Summary: akregator keeps downloading old feed articles -> many duplicates
Product: [Applications] akregator Reporter: Fabio Rossi <rossi.f>
Component: generalAssignee: kdepim bugs <kdepim-bugs>
Status: RESOLVED UPSTREAM    
Severity: normal    
Priority: NOR    
Version: unspecified   
Target Milestone: ---   
Platform: Gentoo Packages   
OS: Linux   
Latest Commit: Version Fixed In:

Description Fabio Rossi 2011-08-10 17:59:39 UTC
Version:           unspecified (using KDE 4.7.0) 
OS:                Linux

I have the following feed: http://www.photonicsjobs.com/rss.xml. Akgreator 4.7.0 keeps downloading the same feeds every day resulting in tons of duplicated among the feed articles. 

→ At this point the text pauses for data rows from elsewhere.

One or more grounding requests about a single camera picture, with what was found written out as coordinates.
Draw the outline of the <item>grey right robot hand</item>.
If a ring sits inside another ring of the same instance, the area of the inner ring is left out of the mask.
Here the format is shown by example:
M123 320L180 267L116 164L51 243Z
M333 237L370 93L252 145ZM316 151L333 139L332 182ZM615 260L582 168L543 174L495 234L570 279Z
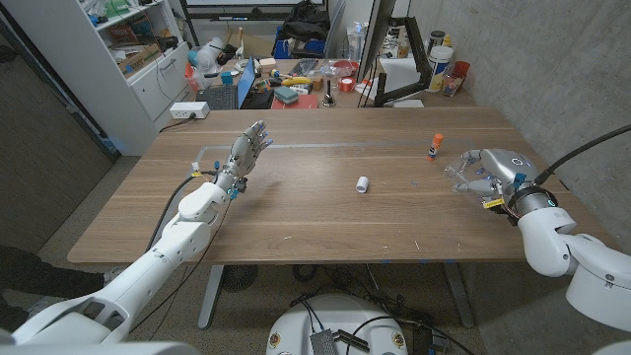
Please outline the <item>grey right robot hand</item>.
M505 149L469 150L445 167L446 177L455 182L453 192L473 193L485 201L508 201L537 174L528 157Z

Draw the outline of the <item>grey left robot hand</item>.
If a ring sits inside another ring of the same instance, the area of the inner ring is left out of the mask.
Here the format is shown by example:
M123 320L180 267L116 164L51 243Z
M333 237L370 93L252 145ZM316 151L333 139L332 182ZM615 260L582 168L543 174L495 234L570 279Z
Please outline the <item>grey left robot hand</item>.
M273 142L267 139L265 128L264 120L256 121L234 141L222 170L216 175L216 185L228 190L253 170L260 153Z

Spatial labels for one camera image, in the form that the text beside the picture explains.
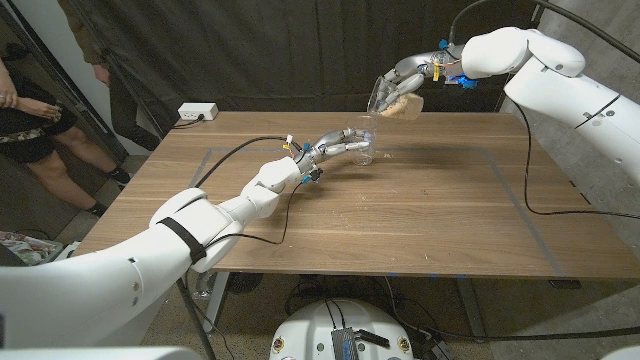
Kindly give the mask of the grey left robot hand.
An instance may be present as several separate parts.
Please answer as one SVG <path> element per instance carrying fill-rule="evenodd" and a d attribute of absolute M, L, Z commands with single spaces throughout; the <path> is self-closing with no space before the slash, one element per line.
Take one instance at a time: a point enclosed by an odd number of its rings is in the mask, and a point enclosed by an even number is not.
<path fill-rule="evenodd" d="M 375 132 L 362 128 L 346 128 L 329 132 L 313 145 L 303 149 L 294 157 L 301 174 L 309 173 L 313 168 L 331 157 L 345 152 L 364 151 L 372 147 Z"/>

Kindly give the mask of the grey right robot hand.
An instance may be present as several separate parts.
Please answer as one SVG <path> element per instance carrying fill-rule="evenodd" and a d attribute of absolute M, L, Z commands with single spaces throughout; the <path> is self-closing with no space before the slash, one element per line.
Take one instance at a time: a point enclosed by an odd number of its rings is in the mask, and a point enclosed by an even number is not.
<path fill-rule="evenodd" d="M 374 85 L 367 111 L 382 114 L 401 102 L 401 98 L 419 89 L 425 81 L 449 80 L 463 74 L 463 45 L 413 55 L 400 60 Z"/>

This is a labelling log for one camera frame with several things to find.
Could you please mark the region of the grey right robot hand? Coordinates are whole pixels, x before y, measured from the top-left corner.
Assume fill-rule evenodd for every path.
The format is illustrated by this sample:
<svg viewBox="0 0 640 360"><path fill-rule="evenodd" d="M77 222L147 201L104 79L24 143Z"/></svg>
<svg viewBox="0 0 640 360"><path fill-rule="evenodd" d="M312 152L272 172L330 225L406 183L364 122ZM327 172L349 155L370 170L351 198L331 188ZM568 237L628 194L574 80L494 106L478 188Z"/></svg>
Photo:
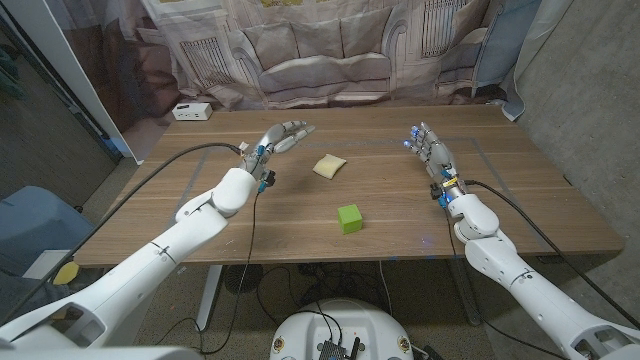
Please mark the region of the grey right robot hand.
<svg viewBox="0 0 640 360"><path fill-rule="evenodd" d="M446 194L456 198L466 193L466 188L458 176L454 156L437 135L425 123L413 126L411 138L404 146L425 164L432 179L432 198Z"/></svg>

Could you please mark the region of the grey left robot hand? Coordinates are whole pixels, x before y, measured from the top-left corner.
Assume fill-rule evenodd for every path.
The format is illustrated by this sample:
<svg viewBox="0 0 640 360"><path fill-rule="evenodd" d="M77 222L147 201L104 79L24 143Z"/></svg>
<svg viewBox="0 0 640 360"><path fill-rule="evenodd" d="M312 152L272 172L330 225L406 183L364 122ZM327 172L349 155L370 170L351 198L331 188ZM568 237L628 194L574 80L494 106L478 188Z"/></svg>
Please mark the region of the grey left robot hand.
<svg viewBox="0 0 640 360"><path fill-rule="evenodd" d="M244 156L239 168L250 173L256 180L260 179L266 170L266 163L273 154L289 151L314 130L313 125L298 120L272 126L253 150Z"/></svg>

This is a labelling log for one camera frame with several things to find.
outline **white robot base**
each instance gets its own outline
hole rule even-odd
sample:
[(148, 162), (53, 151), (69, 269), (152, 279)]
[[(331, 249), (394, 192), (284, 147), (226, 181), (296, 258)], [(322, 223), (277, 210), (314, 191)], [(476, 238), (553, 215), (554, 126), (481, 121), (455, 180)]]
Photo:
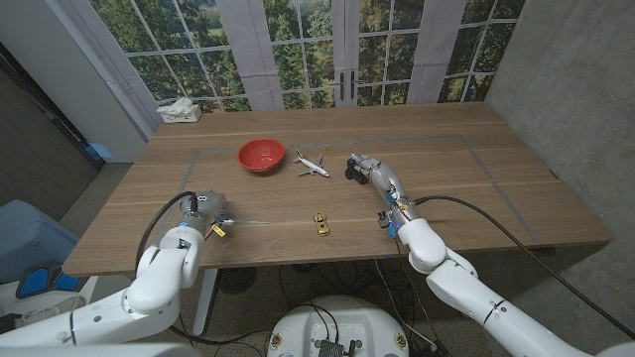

It's not clear when it downloads duplicate articles but it happens quite often. The last article is dated 05 Aug 2011 and I have already 8 copies in my feed folder (so more than 1 article per day). All the articles have the same date/time.

Reproducible: Always

Steps to Reproduce:
Subscribe to the suggested feed, start to monitor the behaviour.

Actual Results:  
A lot of duplicate feed articles.

Expected Results:  
No duplicates.
Comment 1 Christophe Marin 2011-08-29 11:06:53 UTC
I'm afraid that's not a bug: 

I Added this feed and let akregator sync it for a few days. The issue comes from the website which alters the articles URLS.

eg with the article "Senior Manufacturing Engineer, Optics, Job Code: 1011" from yesterday:

- The url when clicking on "complete story" was http://www.photonicsjobs.com/job//2011-08-28/570 yesterday and today became http://www.photonicsjobs.com/job//2011-08-29/570

Looks like this website changes the GUID value (GUID=Globally Unique Identifier). From an Akregator pov, a new GUID means a new article, hence the article duplication

For further details see http://validator.w3.org/feed/check.cgi?url=http%3A%2F%2Fwww.photonicsjobs.com%2Frss.xml and look at line ~24 (<guid>http://www.photonicsjobs.com/job//2011-08-29/570</guid>)

Only the website owner can fix this issue
Comment 2 Fabio Rossi 2011-08-29 18:31:09 UTC
Thanks for the analysis, I'll contact the webmaster!

I have one comment. I have read that the mandatory subelements of <item> are <title>, <link> and <description>. How is akregator detecting old articles in this case (without <guid> elements)?

Do you think it's possible to implement a "delete duplicates" function in akregator to clean the mess in this feed? I mean, a function which compares all the mandatory elements in the articles (cited above) without considering <guid>. If you think it makes sense I can open another bug.